Instructions to follow:
Could you give the data below again exactly, apart from the pictures?

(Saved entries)
• • • • •
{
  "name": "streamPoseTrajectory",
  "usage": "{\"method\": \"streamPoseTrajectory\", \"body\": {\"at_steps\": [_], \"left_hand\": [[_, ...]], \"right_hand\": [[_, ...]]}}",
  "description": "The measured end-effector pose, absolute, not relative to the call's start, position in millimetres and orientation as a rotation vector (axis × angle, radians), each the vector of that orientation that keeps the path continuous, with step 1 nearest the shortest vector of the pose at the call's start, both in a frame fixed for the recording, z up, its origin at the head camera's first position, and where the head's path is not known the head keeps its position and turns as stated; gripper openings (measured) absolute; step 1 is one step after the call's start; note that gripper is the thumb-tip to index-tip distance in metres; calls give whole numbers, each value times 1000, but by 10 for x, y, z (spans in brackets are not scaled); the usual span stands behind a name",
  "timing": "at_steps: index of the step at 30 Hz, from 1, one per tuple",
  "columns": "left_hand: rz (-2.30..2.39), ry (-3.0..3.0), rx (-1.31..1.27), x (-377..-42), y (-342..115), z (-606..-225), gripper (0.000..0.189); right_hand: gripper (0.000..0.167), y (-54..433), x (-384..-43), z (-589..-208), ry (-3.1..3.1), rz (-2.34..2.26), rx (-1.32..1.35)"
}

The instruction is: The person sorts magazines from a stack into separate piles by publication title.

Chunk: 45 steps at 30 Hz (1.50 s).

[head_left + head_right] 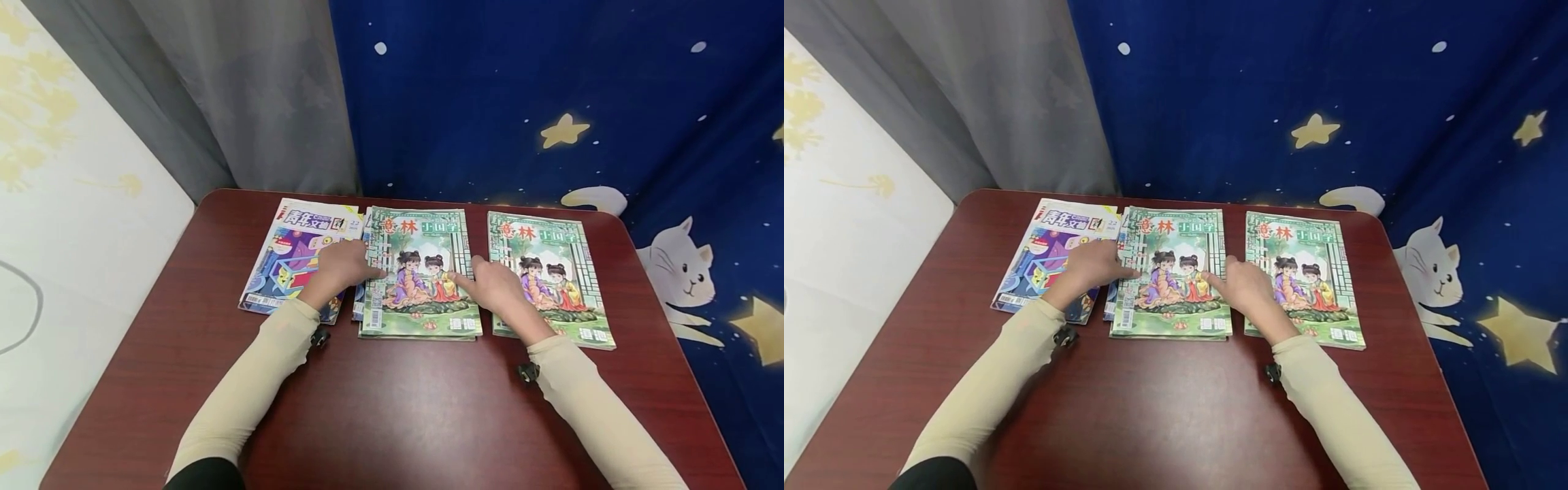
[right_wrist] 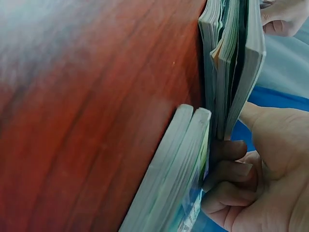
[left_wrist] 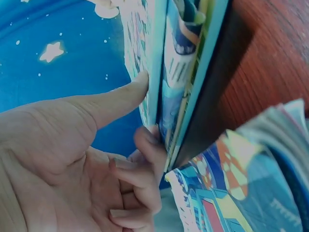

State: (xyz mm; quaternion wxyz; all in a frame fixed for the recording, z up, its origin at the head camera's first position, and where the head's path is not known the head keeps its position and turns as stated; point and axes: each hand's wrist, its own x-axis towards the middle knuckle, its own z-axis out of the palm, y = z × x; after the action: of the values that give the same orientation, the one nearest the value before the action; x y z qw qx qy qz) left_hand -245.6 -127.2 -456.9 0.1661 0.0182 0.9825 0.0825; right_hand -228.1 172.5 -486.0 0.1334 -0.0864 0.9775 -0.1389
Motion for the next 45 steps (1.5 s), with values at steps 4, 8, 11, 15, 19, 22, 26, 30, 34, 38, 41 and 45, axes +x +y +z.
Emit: {"method": "streamPoseTrajectory", "body": {"at_steps": [4, 8, 11, 15, 19, 22, 26, 30, 34, 38, 41, 45], "left_hand": [[268, 2781, 36, -2478, -1297, -4571, 55], [299, 2755, 54, -2489, -1317, -4565, 53], [328, 2722, 122, -2507, -1343, -4550, 53], [413, 2676, 235, -2532, -1364, -4506, 54], [517, 2627, 314, -2533, -1334, -4471, 57], [560, 2598, 353, -2521, -1261, -4461, 60], [575, 2580, 375, -2517, -1108, -4430, 62], [528, 2581, 396, -2571, -883, -4379, 61], [500, 2569, 455, -2651, -596, -4353, 60], [531, 2534, 527, -2711, -323, -4397, 64], [535, 2512, 565, -2747, -131, -4401, 66], [436, 2550, 577, -2742, 111, -4357, 66]], "right_hand": [[62, 1717, -2270, -4825, 2845, -405, -215], [63, 1709, -2271, -4780, 2842, -390, -192], [61, 1706, -2271, -4756, 2842, -404, -191], [54, 1721, -2254, -4726, 2859, -461, -202], [49, 1786, -2207, -4676, 2875, -516, -219], [48, 1888, -2165, -4647, 2892, -538, -225], [49, 2070, -2123, -4600, 2916, -554, -221], [54, 2301, -2108, -4530, 2932, -557, -211], [57, 2568, -2067, -4455, 2940, -565, -187], [60, 2852, -1993, -4407, 2928, -570, -132], [59, 3055, -1956, -4381, 2932, -582, -85], [57, 3267, -1941, -4383, 2966, -605, -41]]}}
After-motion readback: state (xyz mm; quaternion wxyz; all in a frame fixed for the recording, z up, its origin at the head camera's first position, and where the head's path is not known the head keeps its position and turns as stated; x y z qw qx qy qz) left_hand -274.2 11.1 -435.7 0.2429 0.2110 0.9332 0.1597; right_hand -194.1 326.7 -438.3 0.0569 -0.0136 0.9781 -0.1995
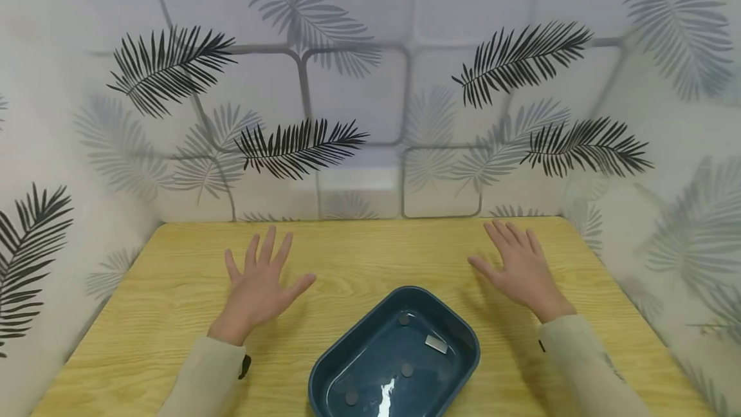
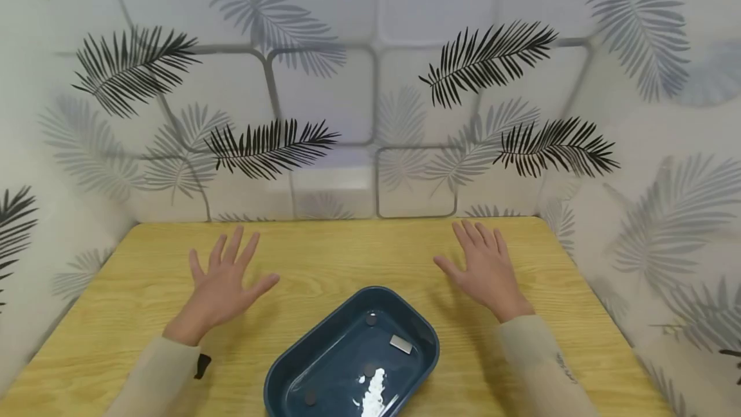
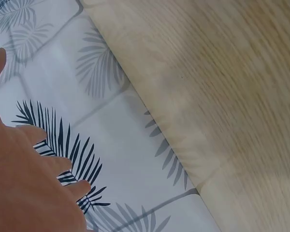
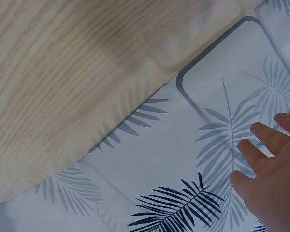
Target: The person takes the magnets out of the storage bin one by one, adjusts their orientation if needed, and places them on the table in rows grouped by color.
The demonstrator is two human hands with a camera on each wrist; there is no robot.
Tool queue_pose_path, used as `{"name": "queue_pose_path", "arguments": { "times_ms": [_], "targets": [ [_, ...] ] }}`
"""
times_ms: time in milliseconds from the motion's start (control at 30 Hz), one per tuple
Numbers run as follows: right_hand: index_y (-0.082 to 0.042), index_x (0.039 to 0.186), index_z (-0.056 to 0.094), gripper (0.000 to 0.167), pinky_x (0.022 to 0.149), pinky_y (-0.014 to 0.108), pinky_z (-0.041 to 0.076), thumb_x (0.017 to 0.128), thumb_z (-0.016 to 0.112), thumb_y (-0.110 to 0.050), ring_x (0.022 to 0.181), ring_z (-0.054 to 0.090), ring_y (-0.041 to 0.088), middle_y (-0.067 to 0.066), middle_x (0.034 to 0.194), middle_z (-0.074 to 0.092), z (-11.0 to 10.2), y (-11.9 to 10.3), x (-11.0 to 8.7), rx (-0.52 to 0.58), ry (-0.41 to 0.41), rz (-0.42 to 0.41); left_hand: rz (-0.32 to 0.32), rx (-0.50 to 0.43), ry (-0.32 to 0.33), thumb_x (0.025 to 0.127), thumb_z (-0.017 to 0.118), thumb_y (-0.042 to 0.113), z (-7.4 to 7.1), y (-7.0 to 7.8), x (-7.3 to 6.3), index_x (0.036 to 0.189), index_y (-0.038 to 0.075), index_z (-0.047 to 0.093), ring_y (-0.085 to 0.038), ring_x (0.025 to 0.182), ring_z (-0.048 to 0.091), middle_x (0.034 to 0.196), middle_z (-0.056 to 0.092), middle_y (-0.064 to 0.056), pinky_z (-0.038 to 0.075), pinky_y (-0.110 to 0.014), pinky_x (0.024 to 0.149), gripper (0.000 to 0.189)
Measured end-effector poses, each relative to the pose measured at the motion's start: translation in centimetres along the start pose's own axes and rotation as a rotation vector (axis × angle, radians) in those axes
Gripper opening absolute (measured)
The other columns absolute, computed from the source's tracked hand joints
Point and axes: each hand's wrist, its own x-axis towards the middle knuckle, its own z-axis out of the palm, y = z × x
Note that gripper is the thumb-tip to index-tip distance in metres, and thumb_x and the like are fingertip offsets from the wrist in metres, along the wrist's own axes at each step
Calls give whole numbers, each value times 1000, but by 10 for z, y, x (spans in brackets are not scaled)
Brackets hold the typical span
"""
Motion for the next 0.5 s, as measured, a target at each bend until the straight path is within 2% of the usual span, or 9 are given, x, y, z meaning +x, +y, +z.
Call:
{"name": "queue_pose_path", "arguments": {
  "times_ms": [500],
  "targets": [
    [-3,155,44,72,125,67,14,102,58,-51,150,37,45,21,163,41,-12,-21,-8,50,-22,-61,28,-46,3,97,55,67,-8,4,-30,167,20,20,-47,159,10,174,13,-14,-10,-80,116,91]
  ]
}}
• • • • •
Answer to the problem:
{
  "name": "streamPoseTrajectory",
  "usage": "{\"method\": \"streamPoseTrajectory\", \"body\": {\"at_steps\": [_], \"left_hand\": [[_, ...]], \"right_hand\": [[_, ...]]}}",
  "description": "The measured end-effector pose, absolute, not relative to the call's start, position in millimetres and orientation as a rotation vector (axis × angle, radians), each the vector of that orientation that keeps the path continuous, with step 1 nearest the shortest vector of the pose at the call's start, both in a frame fixed for the recording, z up, its origin at the head camera's first position, and where the head's path is not known the head keeps its position and turns as stated; gripper openings (measured) absolute; step 1 is one step after the call's start; note that gripper is the thumb-tip to index-tip distance in metres; calls give whole numbers, each value times 1000, but by 10 for x, y, z (spans in brackets are not scaled); the usual span stands behind a name",
  "timing": "at_steps: index of the step at 30 Hz, from 1, one per tuple",
  "columns": "left_hand: rz (-2.30..2.39), ry (-3.0..3.0), rx (-1.31..1.27), x (-377..-42), y (-342..115), z (-606..-225), gripper (0.000..0.189); right_hand: gripper (0.000..0.167), y (-54..433), x (-384..-43), z (-589..-208), ry (-3.1..3.1), rz (-2.34..2.26), rx (-1.32..1.35)"
}

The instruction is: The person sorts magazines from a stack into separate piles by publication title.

Chunk: 45 steps at 30 Hz (1.50 s).

[head_left + head_right] 
[right_wrist] 
[left_wrist] 

State: (xyz mm; quaternion wxyz; all in a frame fixed for the recording, z up, its origin at the head camera's first position, and where the head's path is not known the head keeps its position and turns as stated; point and axes: each hand's wrist, its own x-axis towards the middle knuckle, its own z-axis out of the palm, y = z × x; after the action: of the values that give the same orientation, the one nearest the value before the action; x y z qw qx qy qz) left_hand -245.6 -127.2 -456.9 0.1661 0.0182 0.9825 0.0825; right_hand -228.1 172.5 -486.0 0.1334 -0.0864 0.9775 -0.1389
Motion for the next 45 steps (1.5 s), with values at steps 4, 8, 11, 15, 19, 22, 26, 30, 34, 38, 41 and 45, axes +x +y +z.
Emit: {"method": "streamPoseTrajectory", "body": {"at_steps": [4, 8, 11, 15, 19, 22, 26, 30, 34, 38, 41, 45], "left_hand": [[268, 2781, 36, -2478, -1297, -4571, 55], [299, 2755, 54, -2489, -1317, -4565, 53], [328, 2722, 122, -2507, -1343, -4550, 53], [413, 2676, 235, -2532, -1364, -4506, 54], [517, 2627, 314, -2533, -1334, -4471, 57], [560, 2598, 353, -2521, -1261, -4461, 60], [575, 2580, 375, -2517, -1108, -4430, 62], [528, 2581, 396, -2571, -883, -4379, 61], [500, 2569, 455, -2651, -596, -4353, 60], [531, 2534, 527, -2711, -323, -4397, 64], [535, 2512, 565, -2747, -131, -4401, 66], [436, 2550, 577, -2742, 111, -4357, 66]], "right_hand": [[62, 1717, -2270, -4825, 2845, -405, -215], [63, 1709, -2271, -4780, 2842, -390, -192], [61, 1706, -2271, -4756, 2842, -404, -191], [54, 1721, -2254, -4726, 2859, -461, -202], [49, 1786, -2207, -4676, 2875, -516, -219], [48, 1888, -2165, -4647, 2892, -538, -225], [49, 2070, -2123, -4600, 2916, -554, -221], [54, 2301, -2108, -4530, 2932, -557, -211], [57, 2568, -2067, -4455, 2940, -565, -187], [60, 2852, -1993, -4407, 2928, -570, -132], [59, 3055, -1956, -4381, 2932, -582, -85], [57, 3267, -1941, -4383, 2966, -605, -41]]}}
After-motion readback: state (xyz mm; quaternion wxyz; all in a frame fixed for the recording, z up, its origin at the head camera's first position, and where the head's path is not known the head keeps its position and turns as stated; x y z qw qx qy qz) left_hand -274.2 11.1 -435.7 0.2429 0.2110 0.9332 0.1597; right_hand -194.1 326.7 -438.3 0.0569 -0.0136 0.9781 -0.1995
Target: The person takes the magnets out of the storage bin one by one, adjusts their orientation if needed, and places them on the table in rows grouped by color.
The demonstrator is two human hands with a camera on each wrist; there is no robot.
Tool queue_pose_path, used as `{"name": "queue_pose_path", "arguments": { "times_ms": [_], "targets": [ [_, ...] ] }}`
"""
times_ms: time in milliseconds from the motion's start (control at 30 Hz), one per tuple
Numbers run as follows: right_hand: index_y (-0.082 to 0.042), index_x (0.039 to 0.186), index_z (-0.056 to 0.094), gripper (0.000 to 0.167), pinky_x (0.022 to 0.149), pinky_y (-0.014 to 0.108), pinky_z (-0.041 to 0.076), thumb_x (0.017 to 0.128), thumb_z (-0.016 to 0.112), thumb_y (-0.110 to 0.050), ring_x (0.022 to 0.181), ring_z (-0.054 to 0.090), ring_y (-0.041 to 0.088), middle_y (-0.067 to 0.066), middle_x (0.034 to 0.194), middle_z (-0.074 to 0.092), z (-11.0 to 10.2), y (-11.9 to 10.3), x (-11.0 to 8.7), rx (-0.52 to 0.58), ry (-0.41 to 0.41), rz (-0.42 to 0.41); left_hand: rz (-0.32 to 0.32), rx (-0.50 to 0.43), ry (-0.32 to 0.33), thumb_x (0.025 to 0.127), thumb_z (-0.017 to 0.118), thumb_y (-0.042 to 0.113), z (-7.4 to 7.1), y (-7.0 to 7.8), x (-7.3 to 6.3), index_x (0.036 to 0.189), index_y (-0.038 to 0.075), index_z (-0.047 to 0.093), ring_y (-0.085 to 0.038), ring_x (0.025 to 0.182), ring_z (-0.048 to 0.091), middle_x (0.034 to 0.196), middle_z (-0.056 to 0.092), middle_y (-0.064 to 0.056), pinky_z (-0.038 to 0.075), pinky_y (-0.110 to 0.014), pinky_x (0.024 to 0.149), gripper (0.000 to 0.189)
Measured end-effector poses, each relative to the pose measured at the motion's start: translation in centimetres along the start pose's own axes and rotation as a rotation vector (axis × angle, radians) in those axes
Gripper opening absolute (measured)
The other columns absolute, computed from the source's tracked hand joints
Point and axes: each hand's wrist, its own x-axis towards the middle knuckle, its own z-axis out of the palm, y = z × x
Note that gripper is the thumb-tip to index-tip distance in metres, and thumb_x and the like are fingertip offsets from the wrist in metres, along the wrist's own axes at each step
Calls give whole numbers, each value times 1000, but by 10 for z, y, x (spans in brackets are not scaled)
Brackets hold the typical span
"""
Motion for the next 0.5 s, as measured, a target at each bend until the straight path is within 2% of the usual span, or 9 are given, x, y, z meaning +x, +y, +z.
Call:
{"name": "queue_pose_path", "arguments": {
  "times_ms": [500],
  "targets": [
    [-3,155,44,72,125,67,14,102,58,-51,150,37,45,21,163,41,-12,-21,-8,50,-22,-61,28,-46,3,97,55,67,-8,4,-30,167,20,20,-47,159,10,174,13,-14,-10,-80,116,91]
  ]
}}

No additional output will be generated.